ラーメンを作って「助かりました」と言われたのはこの時だけだった。みちのくプロレスの新崎人生(54)は、11年の東日本大震災後、プロレスとラーメンで、被災者の心を救った。

震災1年前に仙台市内にオープンした徳島ラーメンのお店が被災した。ライフラインは停止し、スタッフ総出で建て直すのに奮闘。材料を徳島から空輸とトラックで運び、1週間で再開させた。周りの店は食材調達が困難で営業できない中、ガス、水道の復旧と同時にスタートさせた。「とにかく早く開けようと。みんな温かい食べ物がなく、まともな食事ができなかったので、とても喜んでくれた」。その時のお客さんの笑顔が、今でも印象に残っているという。

津波で普段からプロレスで使っていた仙台市内沿岸部の会場は2階まで浸水し、使用不可能となった。地元の大会は中止となったが、すでに決まっていた3月下旬の九州遠征は、新潟経由で現地に向かい、なんとか開催。新崎はラーメン店の運営があり、参加できなかったが、多くの選手たちが、1000キロ以上離れた地域でたくさんの元気をもらった。その後はレスラーとラーメン店がコラボし、沿岸部での慰問や炊き出しを何度も行った。6月からは徐々にプロレスも開催できるようになった。

新崎 避難所や学校の体育館、校庭でやった。6メートル四方のスペースがあればどこでもできる。プロレスは、しばらくはお金を取ってやる環境ではなかったですね。

大変な支援活動にも落ち込むことはなかった。

新崎 コロナと違って、復興、復旧で良くなっていくだけだったので。被災者と同じくくりで言われるけど、沿岸部とは天と地の差。内陸にいた自分たちは早い段階で生活が戻ってきた。身内が亡くなった人たちは心の傷があったと思うが、命が助かった人はほとんどが前向きだったと思う。
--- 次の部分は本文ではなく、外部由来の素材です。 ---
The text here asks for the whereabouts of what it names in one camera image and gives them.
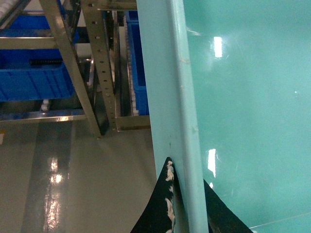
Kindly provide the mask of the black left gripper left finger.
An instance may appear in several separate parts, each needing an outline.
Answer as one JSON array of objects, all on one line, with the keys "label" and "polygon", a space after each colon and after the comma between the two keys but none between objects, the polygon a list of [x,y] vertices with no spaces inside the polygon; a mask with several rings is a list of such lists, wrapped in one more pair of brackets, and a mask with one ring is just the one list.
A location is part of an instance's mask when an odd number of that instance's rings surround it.
[{"label": "black left gripper left finger", "polygon": [[133,233],[172,233],[175,225],[173,207],[174,167],[166,158],[155,188],[142,215],[131,230]]}]

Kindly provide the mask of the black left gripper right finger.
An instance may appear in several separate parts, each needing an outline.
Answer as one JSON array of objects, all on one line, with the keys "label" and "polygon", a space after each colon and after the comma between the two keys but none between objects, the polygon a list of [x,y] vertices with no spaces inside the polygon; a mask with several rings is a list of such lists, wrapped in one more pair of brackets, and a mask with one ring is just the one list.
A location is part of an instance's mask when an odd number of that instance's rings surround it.
[{"label": "black left gripper right finger", "polygon": [[208,229],[212,233],[252,233],[204,180]]}]
震災時に訪れた仮設住宅に住む人たちは、仙台市内の大会にも駆けつけてくれている。会食に誘われたりと今でも交流が続く。震災から10年、他団体では回れないような小さな会場にも出向いてきた。「大変な思いをともにして、支えられている感じがある。仲間意識が強くなった」と振り返る。

3月11日を迎えるにあたり、地元の興行では特別なことはしない。「あの日を忘れないと言うが、東北の人は忘れたことはないし、風化させていないので、(特別なことを)やる必要は全くない」。毎年3月に開幕するみちのくプロレスも、あえて強調することはなく、今年も通常通りの興行を開催する。

震災を経験し、以前から交流のあった故・ジャイアント馬場さんの「我々の1番のスポンサーはお客さん」という言葉の重みを再認識した。28年間東北の人たちと苦楽をともにした新崎は「人生の一部」となったみちのくプロレスと今後も歩み続ける。

◆新崎人生(しんざき・じんせい)1966年(昭41)12月2日、徳島県生まれ。高校卒業後、俳優を目指して上京。92年11月にプロレスデビュー。93年にみちのくプロレス移籍、03年に社長就任した。06年にセンダイガールズを旗揚げ。得意技は拝み渡り。180センチ、108キロ。